MemDiver expects memory dumps organized by protocol version, scenario, library, and run.

<dataset_root>/
  TLS{12,13}/
    {scenario}/
      {library}/
        {library}_run_{12,13}_{N}/
          {TIMESTAMP}_(pre|post)_{phase}.dump    # or .msl
          keylog.csv                              # TLS ground-truth secrets
          timing_*.csv                            # optional timing data
          *.json / *.meta                         # optional sidecars

Protocol versions recognized today: TLS12, TLS13, SSH2. Scenarios and libraries are free-form; MemDiver auto-discovers them by name.

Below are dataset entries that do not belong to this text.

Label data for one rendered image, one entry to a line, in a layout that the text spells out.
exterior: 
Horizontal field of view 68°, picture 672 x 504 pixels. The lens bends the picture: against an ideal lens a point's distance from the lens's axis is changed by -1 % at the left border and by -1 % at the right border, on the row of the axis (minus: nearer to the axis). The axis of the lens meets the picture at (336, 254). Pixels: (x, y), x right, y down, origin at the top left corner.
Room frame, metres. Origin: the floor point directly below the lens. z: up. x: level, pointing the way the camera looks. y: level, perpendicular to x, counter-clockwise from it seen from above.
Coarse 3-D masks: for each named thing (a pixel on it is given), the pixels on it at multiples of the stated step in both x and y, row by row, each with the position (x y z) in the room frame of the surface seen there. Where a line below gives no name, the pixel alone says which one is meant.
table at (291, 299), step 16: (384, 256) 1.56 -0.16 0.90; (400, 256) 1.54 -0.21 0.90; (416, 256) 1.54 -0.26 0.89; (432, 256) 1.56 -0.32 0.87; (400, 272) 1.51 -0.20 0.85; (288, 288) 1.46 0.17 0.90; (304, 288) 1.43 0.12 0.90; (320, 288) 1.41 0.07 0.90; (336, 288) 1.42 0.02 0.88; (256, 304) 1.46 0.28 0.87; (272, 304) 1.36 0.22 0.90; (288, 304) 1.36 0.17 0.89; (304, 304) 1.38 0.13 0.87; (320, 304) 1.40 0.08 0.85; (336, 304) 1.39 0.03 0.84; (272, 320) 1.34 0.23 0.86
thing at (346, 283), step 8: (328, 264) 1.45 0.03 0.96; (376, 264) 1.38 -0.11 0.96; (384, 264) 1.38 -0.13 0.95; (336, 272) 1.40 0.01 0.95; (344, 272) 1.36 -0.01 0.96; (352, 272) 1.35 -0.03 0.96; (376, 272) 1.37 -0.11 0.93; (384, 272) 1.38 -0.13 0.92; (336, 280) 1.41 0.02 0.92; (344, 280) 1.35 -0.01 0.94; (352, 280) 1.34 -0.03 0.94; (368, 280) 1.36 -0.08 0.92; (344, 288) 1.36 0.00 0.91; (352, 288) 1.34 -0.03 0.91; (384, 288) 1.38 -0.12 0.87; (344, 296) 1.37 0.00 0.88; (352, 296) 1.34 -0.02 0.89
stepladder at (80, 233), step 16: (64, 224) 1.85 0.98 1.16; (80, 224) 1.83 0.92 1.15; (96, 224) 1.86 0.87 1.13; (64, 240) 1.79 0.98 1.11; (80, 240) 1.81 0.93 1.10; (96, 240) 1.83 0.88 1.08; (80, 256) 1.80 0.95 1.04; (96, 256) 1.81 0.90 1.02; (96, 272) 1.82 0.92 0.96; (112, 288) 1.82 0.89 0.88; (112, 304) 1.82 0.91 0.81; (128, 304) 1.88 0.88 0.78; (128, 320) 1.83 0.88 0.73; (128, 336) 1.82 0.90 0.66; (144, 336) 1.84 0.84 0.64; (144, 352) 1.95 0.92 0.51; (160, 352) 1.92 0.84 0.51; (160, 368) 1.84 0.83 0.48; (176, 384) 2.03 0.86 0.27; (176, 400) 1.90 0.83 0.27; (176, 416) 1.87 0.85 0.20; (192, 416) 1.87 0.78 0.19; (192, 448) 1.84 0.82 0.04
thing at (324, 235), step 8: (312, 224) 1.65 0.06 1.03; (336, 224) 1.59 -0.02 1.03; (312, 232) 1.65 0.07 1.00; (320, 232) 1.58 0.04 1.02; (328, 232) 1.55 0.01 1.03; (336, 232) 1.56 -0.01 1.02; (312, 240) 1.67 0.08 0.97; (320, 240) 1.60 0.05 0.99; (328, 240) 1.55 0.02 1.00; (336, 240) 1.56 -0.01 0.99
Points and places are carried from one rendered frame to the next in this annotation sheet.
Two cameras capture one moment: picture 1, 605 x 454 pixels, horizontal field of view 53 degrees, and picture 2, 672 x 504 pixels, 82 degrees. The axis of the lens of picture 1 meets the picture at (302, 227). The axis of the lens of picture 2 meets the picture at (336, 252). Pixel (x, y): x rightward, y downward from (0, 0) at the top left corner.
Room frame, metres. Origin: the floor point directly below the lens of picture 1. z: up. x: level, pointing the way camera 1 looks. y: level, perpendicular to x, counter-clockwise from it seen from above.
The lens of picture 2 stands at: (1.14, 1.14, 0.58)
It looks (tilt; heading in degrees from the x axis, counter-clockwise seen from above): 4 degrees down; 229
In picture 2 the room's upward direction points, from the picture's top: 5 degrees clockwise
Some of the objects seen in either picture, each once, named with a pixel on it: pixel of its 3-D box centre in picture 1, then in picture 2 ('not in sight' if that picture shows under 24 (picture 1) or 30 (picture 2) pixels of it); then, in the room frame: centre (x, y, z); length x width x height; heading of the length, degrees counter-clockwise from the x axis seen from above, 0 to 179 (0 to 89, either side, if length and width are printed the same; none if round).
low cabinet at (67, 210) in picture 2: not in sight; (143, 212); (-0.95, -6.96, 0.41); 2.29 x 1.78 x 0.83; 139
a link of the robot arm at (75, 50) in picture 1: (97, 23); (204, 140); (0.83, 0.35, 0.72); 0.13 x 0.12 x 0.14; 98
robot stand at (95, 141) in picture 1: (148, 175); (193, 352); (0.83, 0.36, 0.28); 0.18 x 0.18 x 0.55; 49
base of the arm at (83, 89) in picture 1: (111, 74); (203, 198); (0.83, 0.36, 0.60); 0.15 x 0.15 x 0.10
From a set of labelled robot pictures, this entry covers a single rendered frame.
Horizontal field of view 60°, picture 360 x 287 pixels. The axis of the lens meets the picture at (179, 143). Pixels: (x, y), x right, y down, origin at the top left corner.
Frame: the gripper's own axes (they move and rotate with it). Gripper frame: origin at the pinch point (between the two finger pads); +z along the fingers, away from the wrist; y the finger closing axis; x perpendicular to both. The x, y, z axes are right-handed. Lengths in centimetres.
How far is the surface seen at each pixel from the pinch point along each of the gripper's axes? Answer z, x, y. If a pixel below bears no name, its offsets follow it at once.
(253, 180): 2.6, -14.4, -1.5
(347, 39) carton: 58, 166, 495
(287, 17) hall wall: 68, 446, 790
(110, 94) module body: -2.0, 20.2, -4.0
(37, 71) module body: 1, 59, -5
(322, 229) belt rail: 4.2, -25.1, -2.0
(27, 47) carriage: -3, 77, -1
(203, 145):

Configure the root via config.json (dataset_root key), MEMDIVER_DATASET_ROOT env var, or the UI file browser. Command-line overrides: --root on memdiver scan, positional library_dirs on memdiver analyze.

Filename regexes

  • Dump: ^(\d{8}_\d{6}_\d+)_(pre|post)_(.+)\.(dump|msl)$

  • Run directory: ^(.+?)_run_(\d+)_(\d+)$

Phase normalization

Different libraries name lifecycle phases differently (e.g. handshake_complete vs post_handshake vs after_handshake). core.phase_normalizer.PhaseNormalizer canonicalizes these for cross-library comparison.